Spike in traffic fatalities fuels push for distracted driving study

Published On: Nov 13 2012 09:29:21 PM EST
Updated On: Nov 14 2012 12:26:06 PM EST

It's become the rule of the road for many Americans: NO texting while driving. Now, Florida may be jumping on the bandwagon, with a distracted driving law.

JACKSONVILLE, Fla. -

Distracted driving is a disturbing trend that affects every driver in Florida, and especially those in Duval County. Now, Gov. Rick Scott is looking into the possibility of a distracted driving law after a spike in the number of traffic fatalities this year.

Duval County is one of seven Florida counties that has seen a huge jump in traffic fatalities, and those deaths could be a result of more people driving while distracted.

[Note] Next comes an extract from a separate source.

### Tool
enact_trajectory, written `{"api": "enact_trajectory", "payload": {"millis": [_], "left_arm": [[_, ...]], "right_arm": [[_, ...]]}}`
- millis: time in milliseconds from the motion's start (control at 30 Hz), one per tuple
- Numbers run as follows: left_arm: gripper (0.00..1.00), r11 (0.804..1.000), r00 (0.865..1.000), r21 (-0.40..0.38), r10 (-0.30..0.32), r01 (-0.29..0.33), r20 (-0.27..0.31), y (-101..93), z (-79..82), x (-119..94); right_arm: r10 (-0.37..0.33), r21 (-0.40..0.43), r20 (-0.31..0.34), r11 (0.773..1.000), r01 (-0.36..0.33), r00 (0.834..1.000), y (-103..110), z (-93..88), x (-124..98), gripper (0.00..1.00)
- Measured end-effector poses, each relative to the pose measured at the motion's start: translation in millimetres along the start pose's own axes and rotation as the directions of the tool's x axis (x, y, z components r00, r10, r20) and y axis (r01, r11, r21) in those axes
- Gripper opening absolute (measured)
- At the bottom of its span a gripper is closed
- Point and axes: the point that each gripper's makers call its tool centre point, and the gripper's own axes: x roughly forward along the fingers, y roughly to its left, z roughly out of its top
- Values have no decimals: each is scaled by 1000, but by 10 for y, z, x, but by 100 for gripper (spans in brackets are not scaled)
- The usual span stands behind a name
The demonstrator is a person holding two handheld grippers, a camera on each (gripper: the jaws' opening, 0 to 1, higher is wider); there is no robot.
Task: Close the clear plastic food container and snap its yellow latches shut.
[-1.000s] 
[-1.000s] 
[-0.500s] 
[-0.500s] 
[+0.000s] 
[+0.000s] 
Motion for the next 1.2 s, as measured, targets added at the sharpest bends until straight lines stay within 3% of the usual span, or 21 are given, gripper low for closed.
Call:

It’s a statistic Kelli Wantz is unfortunately all too familiar with. Her 20-year-old sister, Chelsea, was killed in a car accident on her scooter earlier this month, and her father was killed in a motorcycle accident back in 2006. Chelsea Wantz was three days away from turning 21.

Death's like hers are an increasing and disturbing trend. According to the Florida Division of Motor Vehicles, accidents on the road have left at least four-percent more families with the heartache Wantz is suffering.

"They resuscitated her on the spot, took her to Flagler then Lifeflight to Shands, and the bleeding in her brain was too much. She passed away at Shands," said Wantz.

The trend is even worse in Duval County, the number of deaths jumped from 69 to 98 last year. That number has spurred Scott to push for a study into whether distracted driving is to blame.

"Absolutely, people aren’t paying attention. They're like looking down, or or not paying attention to what they are doing," said driver Brian Esterak.

Florida is one of only six states that doesn’t have a ban on texting while driving. The state's study may lead to one, but for both Wantz and Esterak, the correlation is obvious and the need for new laws is even more clear.

"People don’t pay attention because they don’t think about it, because in a car your safe, but on two wheels you are not," said Wantz.